** Exercise **
Work out how many lines in the entries below contain the string "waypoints". Reply with that figure alone.

** Records provided **

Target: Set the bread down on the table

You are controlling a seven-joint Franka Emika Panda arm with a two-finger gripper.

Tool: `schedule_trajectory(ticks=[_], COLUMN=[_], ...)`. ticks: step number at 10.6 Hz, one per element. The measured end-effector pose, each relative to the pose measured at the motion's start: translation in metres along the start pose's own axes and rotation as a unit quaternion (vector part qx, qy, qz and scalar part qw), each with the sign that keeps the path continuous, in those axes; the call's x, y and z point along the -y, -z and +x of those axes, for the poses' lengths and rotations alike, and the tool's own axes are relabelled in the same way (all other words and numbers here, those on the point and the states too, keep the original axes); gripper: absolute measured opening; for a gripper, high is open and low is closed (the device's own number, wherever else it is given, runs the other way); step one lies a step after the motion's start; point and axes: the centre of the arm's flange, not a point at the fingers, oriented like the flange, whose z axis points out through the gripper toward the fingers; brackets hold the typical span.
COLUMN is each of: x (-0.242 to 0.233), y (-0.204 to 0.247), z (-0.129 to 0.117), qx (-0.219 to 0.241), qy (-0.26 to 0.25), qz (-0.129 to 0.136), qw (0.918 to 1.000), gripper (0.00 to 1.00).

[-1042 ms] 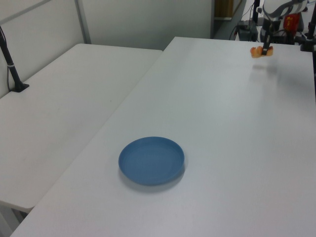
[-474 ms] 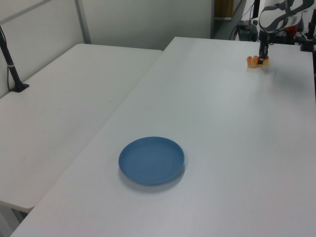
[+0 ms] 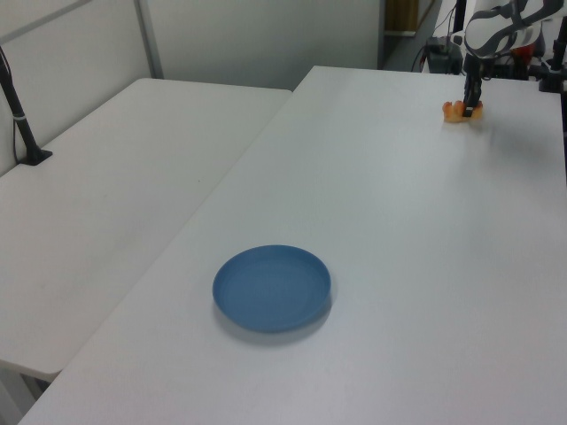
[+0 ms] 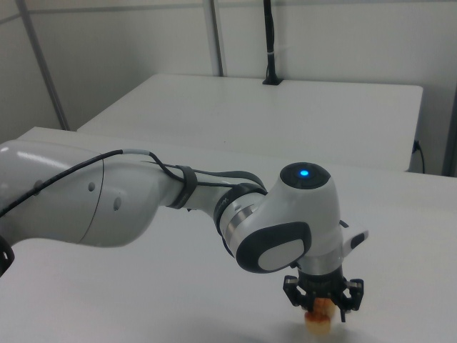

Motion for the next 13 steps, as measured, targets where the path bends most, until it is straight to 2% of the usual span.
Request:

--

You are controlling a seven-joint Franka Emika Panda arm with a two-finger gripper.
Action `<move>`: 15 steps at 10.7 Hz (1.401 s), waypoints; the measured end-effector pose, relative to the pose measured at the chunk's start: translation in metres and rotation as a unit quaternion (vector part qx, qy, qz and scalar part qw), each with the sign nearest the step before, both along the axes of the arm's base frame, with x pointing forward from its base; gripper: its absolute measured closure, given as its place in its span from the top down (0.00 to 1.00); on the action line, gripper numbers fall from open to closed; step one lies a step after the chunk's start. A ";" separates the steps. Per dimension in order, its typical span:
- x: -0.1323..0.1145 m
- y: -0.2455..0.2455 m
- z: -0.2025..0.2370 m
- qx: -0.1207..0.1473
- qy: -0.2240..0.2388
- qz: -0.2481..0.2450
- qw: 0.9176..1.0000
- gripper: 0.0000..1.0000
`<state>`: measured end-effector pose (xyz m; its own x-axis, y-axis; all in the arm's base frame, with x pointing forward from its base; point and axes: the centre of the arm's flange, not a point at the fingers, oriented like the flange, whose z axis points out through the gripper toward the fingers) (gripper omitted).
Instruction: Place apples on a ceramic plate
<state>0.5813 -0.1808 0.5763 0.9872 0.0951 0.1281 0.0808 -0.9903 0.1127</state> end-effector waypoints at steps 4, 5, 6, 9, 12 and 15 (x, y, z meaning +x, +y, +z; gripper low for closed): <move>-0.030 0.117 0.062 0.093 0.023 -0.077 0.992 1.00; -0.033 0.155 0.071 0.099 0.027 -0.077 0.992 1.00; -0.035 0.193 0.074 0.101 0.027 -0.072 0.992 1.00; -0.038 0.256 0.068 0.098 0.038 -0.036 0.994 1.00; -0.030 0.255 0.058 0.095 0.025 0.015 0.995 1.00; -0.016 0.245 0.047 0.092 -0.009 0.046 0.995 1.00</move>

** Your response **
2